PGE 2 from arachidonic acid

• Arachidonic acid is 90% incorporated into cell membranes when ingested
• Arachidonic acid serves as a prostaglandin 2 (PGE 2) precursor
• PGE 2 …
  • Promotes local inflammatory activity in the joint
  • systemically inhibits lymphocyte proliferation
  • causes pain
  • can be blocked by: NSAIDs/COX inhibitors, vitamin E, histidine,
    y-linolenic acid / dihomo-y-linolenic acid

Lower PGE 1 & PGE 3 inflammatory activity

• PGE 1 from Ɣ-linolenic acid
• PGE 3 from long-chain omega-3 fatty acids (eicosapentaenoic acid (EPA) & docosahexaenoic acid (DHA))

Micronutrients of cartilage: 4 cartilage building blocks

1. collagen hydrolysate
   Collagen is a scaffold protein that forms the supporting substance of cartilage

• Proline/Glycine (contained in collagen hydrolysate) are important protein building blocks for the formation of collagen
• can save on painkillers
• support the improvement of symptoms

• Crossover study (Source: Adam M. Therapiewoche 1991;41:2456-61.): Reduction of pain and analgesic consumption ≥50%
• • Duration: 2 months collagen hydrolysate + 2 months break + 2 months placebo, n= 52
  • Dosage: 3-4 grams/day
  • Conclusion:
    • The half of the patientswho took collagen hydrolysate reported a 50% reduction in pain.
    • 69.2% of collagen hydrolysate patients were able to Reduce painkiller intake by half

2. glucosamine and chondroitin sulfate

• support cartilage metabolism, are building blocks of cartilage cells for the construction
  the cartilage components and the synovial fluid
• can be given in addition to painkillers and to save
  contribute to this
• support the improvement of symptoms (Pain, stiffness of the joints, difficulty walking and performing daily activities)
• EULAR recommendation (European League Against Rheumatism) 2003: Glucosamine and chondroitin sulfate were assessed with the (highest) evidence level 1A; h.There are studies that meet the highest level of scientific validity; they are among the 10 most important recommendations
• Indication: mild to moderate osteoarthritis
• Effect: Inhibition of progression of primary gonarthrosis, structural modification
  (cartilage degradation is stopped), improvement of symptoms (according to WOMAC à the “Western Ontario and McMaster Universities Osteoarthritis Index” is a self-assessment questionnaire and is used to evaluate the most important and everyday relevant consequences of osteoarthritis)
• Possible side effects: hair loss, dizziness, visual disturbances, drop in blood pressure, fainting (Source: Jordan KM, Arden NK, Doherty M, et al.

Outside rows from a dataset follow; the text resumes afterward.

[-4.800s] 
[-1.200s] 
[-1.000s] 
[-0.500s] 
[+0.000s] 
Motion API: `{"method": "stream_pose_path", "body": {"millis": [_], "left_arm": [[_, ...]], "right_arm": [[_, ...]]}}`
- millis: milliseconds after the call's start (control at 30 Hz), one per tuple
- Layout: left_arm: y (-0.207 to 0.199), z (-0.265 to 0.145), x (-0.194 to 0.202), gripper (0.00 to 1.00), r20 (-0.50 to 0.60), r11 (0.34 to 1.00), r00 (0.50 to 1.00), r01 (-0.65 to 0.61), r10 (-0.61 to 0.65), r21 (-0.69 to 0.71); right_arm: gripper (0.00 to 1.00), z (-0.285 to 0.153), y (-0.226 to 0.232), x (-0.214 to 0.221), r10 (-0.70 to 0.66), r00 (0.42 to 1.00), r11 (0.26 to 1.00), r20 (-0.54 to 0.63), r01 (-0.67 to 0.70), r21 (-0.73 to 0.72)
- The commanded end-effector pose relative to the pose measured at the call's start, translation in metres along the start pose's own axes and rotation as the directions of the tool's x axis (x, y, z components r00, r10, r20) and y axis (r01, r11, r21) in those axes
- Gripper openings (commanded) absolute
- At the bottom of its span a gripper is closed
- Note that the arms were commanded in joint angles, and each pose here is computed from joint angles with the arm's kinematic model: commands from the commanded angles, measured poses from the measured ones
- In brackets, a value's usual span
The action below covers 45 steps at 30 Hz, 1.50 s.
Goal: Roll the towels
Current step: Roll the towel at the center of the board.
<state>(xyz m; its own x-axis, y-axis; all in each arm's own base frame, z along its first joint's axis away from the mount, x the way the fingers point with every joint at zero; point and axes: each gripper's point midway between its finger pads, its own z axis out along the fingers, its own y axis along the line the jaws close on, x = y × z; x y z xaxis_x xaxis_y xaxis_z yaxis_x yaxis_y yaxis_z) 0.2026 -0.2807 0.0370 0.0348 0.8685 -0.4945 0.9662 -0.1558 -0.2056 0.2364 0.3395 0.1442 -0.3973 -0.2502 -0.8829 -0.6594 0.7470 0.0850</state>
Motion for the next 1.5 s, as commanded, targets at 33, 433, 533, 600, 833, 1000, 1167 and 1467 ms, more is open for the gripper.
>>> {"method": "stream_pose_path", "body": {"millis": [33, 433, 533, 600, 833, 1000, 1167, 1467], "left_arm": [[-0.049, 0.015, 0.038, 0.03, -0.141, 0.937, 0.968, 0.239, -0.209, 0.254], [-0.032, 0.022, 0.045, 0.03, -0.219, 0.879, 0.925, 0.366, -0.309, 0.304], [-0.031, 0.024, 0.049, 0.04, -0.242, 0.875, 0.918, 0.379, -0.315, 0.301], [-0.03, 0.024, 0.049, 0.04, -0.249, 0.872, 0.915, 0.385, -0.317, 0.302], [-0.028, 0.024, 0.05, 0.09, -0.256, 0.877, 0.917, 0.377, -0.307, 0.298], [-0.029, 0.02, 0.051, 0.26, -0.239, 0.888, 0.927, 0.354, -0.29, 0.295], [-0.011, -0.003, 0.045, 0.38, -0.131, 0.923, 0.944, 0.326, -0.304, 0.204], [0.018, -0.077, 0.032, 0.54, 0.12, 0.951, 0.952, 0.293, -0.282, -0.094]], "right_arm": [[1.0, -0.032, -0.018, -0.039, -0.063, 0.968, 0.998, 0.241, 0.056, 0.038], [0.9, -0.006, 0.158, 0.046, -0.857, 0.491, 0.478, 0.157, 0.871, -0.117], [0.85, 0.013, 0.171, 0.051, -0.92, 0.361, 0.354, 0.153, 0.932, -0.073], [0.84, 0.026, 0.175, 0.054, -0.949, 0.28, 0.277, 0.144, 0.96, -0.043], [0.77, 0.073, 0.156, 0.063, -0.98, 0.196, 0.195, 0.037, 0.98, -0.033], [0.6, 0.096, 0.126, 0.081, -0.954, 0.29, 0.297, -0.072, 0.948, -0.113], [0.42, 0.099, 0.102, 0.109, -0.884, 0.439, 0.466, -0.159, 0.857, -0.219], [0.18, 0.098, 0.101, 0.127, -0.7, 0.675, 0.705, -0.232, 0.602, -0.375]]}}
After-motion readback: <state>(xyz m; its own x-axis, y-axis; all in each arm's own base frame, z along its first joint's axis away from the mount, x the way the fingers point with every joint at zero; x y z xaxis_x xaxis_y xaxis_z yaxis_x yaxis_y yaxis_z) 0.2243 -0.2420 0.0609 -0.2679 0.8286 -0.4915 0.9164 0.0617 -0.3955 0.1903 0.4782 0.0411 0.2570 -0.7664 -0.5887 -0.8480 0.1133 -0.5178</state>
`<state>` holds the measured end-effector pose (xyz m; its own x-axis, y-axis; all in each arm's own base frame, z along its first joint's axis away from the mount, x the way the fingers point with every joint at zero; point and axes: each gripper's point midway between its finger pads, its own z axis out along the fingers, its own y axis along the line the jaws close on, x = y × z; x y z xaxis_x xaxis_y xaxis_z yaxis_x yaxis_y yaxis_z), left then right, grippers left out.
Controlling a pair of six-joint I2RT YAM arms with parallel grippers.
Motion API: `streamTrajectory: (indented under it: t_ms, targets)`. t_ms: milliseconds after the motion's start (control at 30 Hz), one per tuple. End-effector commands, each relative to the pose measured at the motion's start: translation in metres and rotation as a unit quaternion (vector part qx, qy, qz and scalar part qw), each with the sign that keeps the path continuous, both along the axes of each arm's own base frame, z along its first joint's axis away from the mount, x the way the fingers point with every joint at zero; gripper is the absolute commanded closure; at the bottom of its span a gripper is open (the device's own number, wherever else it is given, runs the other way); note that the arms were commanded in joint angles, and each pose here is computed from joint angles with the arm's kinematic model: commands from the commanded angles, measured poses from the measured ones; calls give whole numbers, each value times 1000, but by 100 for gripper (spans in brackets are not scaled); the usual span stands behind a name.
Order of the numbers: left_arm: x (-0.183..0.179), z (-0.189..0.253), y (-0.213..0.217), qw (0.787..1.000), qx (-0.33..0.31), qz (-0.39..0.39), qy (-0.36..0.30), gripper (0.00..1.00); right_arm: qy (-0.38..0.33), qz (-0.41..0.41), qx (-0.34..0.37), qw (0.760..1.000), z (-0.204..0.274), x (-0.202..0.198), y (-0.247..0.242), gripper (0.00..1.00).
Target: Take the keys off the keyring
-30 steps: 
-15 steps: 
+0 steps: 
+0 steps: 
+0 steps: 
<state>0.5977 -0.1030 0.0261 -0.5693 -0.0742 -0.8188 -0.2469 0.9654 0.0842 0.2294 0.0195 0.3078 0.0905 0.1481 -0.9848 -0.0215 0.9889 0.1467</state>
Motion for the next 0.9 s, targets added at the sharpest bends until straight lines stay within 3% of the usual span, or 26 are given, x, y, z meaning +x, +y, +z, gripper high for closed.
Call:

EULAR Recommendations 2003: an evidence based approach to the management of knee osteoarthritis. Ann Rheum Dis 2003;62:1145-55)
• Combination of glucosamine and chondroitin sulfate is more effective than single substance

--> 20% improvement in WOMAC pain score (baseline vs 24 weeks)
(Source: Glucosamine/Chondroitin Intervention; Clegg DO et al., New England Journal Med 2006; 354(8):795-808)

3. hyaluronic acid

• Characteristics
  • pronounced ability to bind water
  • viscous = gel-like
• Determines the properties
  • of the aqueous humor (eye)
  • the lymph fluid
  • the synovial fluid
• Improves cartilage quality (long-term effect unclear)
• Indication: Pain in degenerative changes of joints
• Dose: 3-5-x intra/para-articular at intervals of 1 week – or subcutaneously or orally is
  it is also possible
• Possible side effects: pain, feeling of heat, swelling (rare)
• Studies:
  • Oral hyaluronic acid in horses with OCD (osteochondrosis dissecans); Source: Bergin BJ, et al. Equine Vet J 2006;38(4):375-8
  • Hyaluronic acid 50 mg orally, human study, placebo-controlled double-blind study (Source: Ubia A. NutraCos 2007;July/August:21-2) à the increase in the value “Bodily Pain” by 11.2 (point value) corresponds to a significant pain reduction by 33% (p<0.05); n = 20

Amino Acids in Orthopedics

Amino acids are important in orthopedics for...

• Structure of the hyaline structures (hyaline cartilage is a form of cartilage tissue that is mainlyin the articular cartilage) of the musculoskeletal system
• Regulation of bone and cartilage metabolism (“cartilage protective agent”)
• Additionally direct effect on inflammation & pain

Examples of important amino acids

• histidine
  • Inhibits the formation of pathogenic immune complexes (low histidine levels in rheumatoid arthritis!)
  • Influences prostaglandin metabolism (inhibits PGE2 synthesis)
• tryptophan
  • Improves mobility, walking distance, pain
• Methionine / S-Adenosyl-Methionine (SAM)
  • Influences release of inflammatory mediators
  • Involved in glutathione synthesis (after conversion to cysteine)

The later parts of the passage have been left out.